Defendant filed his pro se response and claim for exemption before he was even served, but certainly not late, and, thus, those filings are timely. Defendant's August 24, 2009 memorandum and his sur reply, however, were filed long after the statutory deadline to object to the writ of garnishment and the answer.

The cases cited by Defendant in his sur-reply in support of his contention that the new arguments in his August 24, 2009 memorandum should be considered as timely are not persuasive. Three of the cases cited by Defendant involved amending petitions in cases brought pursuant to 28 U.S.C. § 2255. (See D-301, p. 4.) The fourth case, United States v. Shusterman, 331 Fed. Appx. 994 (3rd Cir. 2009), also does not support Defendant's position as there is no indication that the claimant therein ever raised additional exemption claims after the 20-day period set forth in the statute.

Furthermore, no case has been cited involving a garnishment wherein the court allowed the claimant to raise additional arguments pursuant to Fed.R.Civ.P. Rule 15(c), which provides that amendments to a pleading "relate back" to the date of the original pleading in certain circumstances. As the Government pointed out at oral argument, Rule 7(a) defines "pleadings," and does not include a claim for exemption. See Fed.R.Civ.P. 7(a).

Finally, while, at that time, Local Rule 3.01(b) provided that a party opposing a motion shall file a response within ten days after service of the motion, the Rules also provide as follows:

Effective December 1, 2009, parties now have 14 days to file a response in opposition to a motion.

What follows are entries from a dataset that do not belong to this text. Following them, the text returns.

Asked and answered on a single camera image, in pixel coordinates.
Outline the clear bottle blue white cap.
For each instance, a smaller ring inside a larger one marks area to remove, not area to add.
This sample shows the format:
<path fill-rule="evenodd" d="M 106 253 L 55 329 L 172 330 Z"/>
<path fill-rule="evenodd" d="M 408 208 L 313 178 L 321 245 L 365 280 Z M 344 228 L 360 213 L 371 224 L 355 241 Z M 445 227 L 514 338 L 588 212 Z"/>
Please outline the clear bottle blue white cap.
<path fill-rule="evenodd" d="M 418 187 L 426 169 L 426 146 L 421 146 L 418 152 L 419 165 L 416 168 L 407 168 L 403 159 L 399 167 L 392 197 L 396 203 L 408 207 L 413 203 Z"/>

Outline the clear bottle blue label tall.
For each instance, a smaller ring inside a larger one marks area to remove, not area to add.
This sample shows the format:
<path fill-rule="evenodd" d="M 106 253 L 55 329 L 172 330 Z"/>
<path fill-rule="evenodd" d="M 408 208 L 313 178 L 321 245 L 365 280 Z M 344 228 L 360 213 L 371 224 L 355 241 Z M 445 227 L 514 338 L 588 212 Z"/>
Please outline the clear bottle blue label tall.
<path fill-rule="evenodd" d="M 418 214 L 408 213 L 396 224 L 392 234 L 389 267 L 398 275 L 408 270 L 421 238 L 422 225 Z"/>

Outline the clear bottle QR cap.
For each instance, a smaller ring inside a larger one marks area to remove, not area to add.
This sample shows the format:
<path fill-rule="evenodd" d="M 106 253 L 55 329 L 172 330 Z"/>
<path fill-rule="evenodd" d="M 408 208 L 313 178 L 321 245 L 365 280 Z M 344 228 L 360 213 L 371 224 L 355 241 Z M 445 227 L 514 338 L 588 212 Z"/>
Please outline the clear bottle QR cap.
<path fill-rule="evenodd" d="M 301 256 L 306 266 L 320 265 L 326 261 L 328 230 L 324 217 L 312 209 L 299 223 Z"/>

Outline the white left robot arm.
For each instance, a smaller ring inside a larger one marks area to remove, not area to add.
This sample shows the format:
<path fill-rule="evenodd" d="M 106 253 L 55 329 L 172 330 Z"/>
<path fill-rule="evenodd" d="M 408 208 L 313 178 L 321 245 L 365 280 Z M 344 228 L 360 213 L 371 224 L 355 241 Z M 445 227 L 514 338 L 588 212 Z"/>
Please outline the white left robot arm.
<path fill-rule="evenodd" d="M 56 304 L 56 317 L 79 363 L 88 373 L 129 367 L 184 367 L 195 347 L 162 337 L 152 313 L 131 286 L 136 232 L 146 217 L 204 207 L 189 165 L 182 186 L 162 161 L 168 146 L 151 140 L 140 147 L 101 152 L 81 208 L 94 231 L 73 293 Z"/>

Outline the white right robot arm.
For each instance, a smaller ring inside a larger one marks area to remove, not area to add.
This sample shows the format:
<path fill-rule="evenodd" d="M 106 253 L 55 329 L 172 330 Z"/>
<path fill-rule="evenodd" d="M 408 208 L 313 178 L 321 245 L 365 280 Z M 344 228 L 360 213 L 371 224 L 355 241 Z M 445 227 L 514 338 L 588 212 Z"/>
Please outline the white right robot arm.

Local Rule 3.01(b), M.D. Fla.

These rules are intended to supplement and complement the Federal Rules of Civil Procedure, the Federal Rules of Criminal Procedure, and other controlling statutes and rules of Court. They shall be applied, construed and enforced to avoid inconsistency with other governing statutes and rules of court, and shall be employed to provide fairness and simplicity in procedure, to avoid technical and unjustified delay, and to secure just expeditious and inexpensive determination of all proceedings.

Local Rule 1.01(b), M.D. Fla. If the Court were to read Rule 3.01(b) to allow Defendant, in his response to the Government's motion, to raise new arguments or objections to the writ of garnishment and answer it would be inconsistent with the 20-day objection period set forth in the FDCPA. Thus, Defendant's claims that (1) the United States has been fully compensated for any loss through its recovery of forfeiture; (2) garnishment is not available because the actual loss was not appropriately established; and (3) the writ failed to identify that garnishment was sought under federal law, included in the August 24, 2009 memorandum seeking to quash the writ of garnishment, are untimely. Nonetheless, in an abundance of caution and in the interests of justice and judicial economy, the Court will address the arguments included therein.

II. DOUBLE RECOVERY

As previously indicated, Defendant claims that no restitution is due to Medicare because the United States received full compensation for any loss by its recovery of the forfeiture amount. In this regard, Defendant argues that because the Federal Government was a substantial victim in this case, allowing the United States to recover funds through forfeiture and again through restitution violates the policy and purpose of the MVRA. In support of this contention, Defendant cites United States v. O'Connor, 321 F.Supp. 2d 722 (E.D. Va. 2004).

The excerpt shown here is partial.